DBT – Best practices
The article will give you the cumulative knowledge of dbt’s seasoned users on how to use it most effectively in your analytics work. Following these best practices that will enable your analytics team to operate as efficiently as possible.
Make use the ref function religiously
The power of dbt is due to the ref function. Dbt may infer dependencies with the ref function, ensuring that models are constructed in the proper sequence. Additionally, it makes sure that your current model uses upstream tables and views in the same workspace. When choosing a model from another, always utilize the ref function rather than the direct connection reference
Rename and recast fields where ever necessary
During the initial development itself rename and recast fields where ever necessary. Raw data is often saved in a source-conformed format, which means that it adheres to the naming conventions and schema defined by the source. This format will vary between sources, but it will also probably vary from the naming standards you want to employ for analytics.
In a dbt project, the initial layer of transformations should:
(a)Choose just from one source.
(b)Tables and fields should be renamed to conform to the conventions you want to employ for your project. Change fields to the appropriate data type, such as converting dates to UTC and prices to dollars.
(c)These models should serve as the foundation for all later data models, minimising the amount of duplicative code.
Divide up complicated models into manageable chunks.
Multiple Common Table Expressions are frequently included in complex models (CTEs). Instead, you may divide these CTEs into independent models in dbt that build upon one another. Complex models should frequently be divided into smaller parts when the CTE is repeated in two models. By decomposing the CTE into a distinct model, you may use it as a reference in any number of downstream models, resulting in less duplicative code.
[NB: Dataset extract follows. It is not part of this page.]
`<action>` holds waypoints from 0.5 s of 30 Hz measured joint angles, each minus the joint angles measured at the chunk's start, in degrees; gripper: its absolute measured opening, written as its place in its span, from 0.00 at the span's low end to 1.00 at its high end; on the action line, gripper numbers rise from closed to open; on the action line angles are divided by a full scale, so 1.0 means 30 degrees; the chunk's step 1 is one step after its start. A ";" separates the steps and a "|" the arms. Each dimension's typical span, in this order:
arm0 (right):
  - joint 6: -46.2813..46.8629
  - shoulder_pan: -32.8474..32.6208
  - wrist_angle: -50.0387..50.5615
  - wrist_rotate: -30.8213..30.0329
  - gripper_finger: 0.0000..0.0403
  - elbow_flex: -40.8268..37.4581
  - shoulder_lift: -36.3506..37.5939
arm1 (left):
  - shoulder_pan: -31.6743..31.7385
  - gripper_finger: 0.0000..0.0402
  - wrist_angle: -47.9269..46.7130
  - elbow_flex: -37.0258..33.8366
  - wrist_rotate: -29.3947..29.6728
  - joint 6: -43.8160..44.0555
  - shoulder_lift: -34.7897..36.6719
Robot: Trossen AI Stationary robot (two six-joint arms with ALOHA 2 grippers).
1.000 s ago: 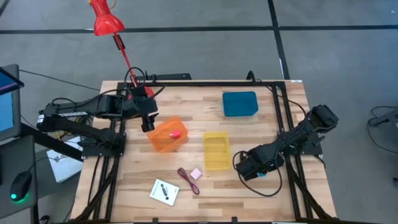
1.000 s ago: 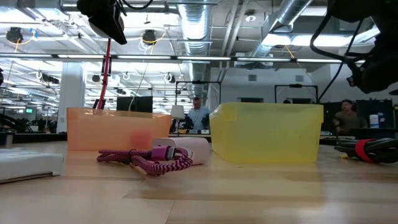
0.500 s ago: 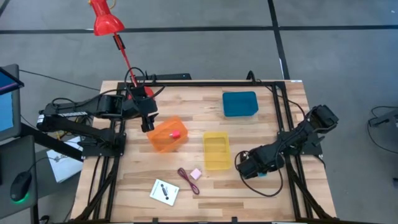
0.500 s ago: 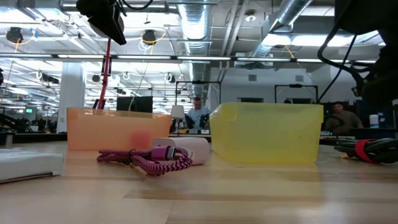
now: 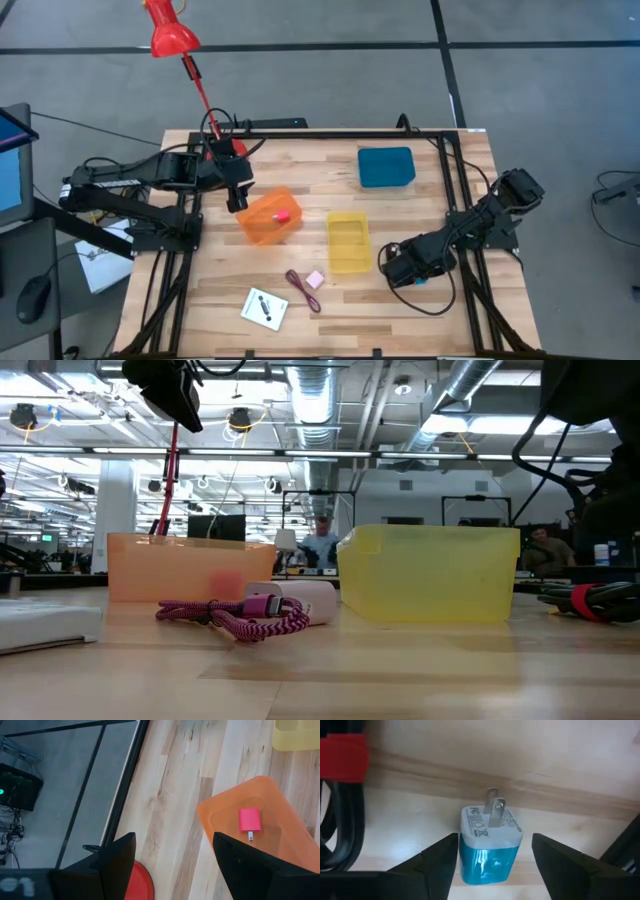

The granularity of the data that a CTE chooses from is altered. Testing any modifications that alter the granularity of your data is frequently helpful. You may test this transformation independently of a bigger model by breaking a CTE into a separate model. There are several lines of SQL in a query. When another dbt user (or your future self) is reviewing the code, cognitive strain can be decreased by breaking CTEs into independent models.
Group your models in directories
You are allowed to have as many nested subdirectories as you like inside of your models/ directory. We make extensive use of directories because nested structures within directories make it simpler to:
(a)Specify settings in your dbt project.yml file to configure groups of models.
(b)Utilize your DAG’s subsections by applying the model selection syntax.
(c)Share the modelling process with your team.
(d)Establish rules on a model’s permitted upstream dependencies, such as “models in the marts directory can only choose from other models in the marts directory, or from models in the staging directory.”
Adding tests to your models
A framework for testing assumptions about a model’s output is provided by dbt. By including tests in a project, you can ensure that your SQL is processing data the way you intend it to and that your source data contains the values you anticipate.
Give importance to the information architecture of your data warehouse.
Users frequently rely on the names of schemas, relations, and columns when they connect to a data warehouse using a SQL client to understand the data that is provided to them. to upgrade a data warehouse’s information architecture. To divide relations into logical groupings, use custom schemas, or bury intermediary models in a different schema. Typically, these unique schemas are specified from the dbt project.yml file and match the directories we use to organise our models. Table names should have prefixes to indicate which relations end users should be able to query, such as stg_, fct_, and dim_.
Use materializations wisely
Through configuration, materialization controls how models are constructed. In general, views are quicker to develop than tables, but slower to query. Although incremental models are quicker to construct than table materialization and offer the same query performance as tables, they add complexity to projects.
For local execution, use the model selection syntax
It is frequently advisable to run only the model you are currently working on and any downstream models when developing. Using the model selection syntax, you can pick which models to run.
Run only modified models to test changes
You need to be certain that any code changes you make won’t break other parts of your project before you can confidently merge them. Therefore, as an automatic check in your git workflow, we advise running models and tests in a sandboxed environment that is distinct from your production data. (Read about setting up CI jobs if you use GitHub and dbt Cloud.)
To manage permissions on objects that dbt creates, use hooks
To make sure that permissions are applied to the objects created by dbt, use grant statements from hooks. These grant statements can be codified in hooks so that they can be applied repeatedly under version control.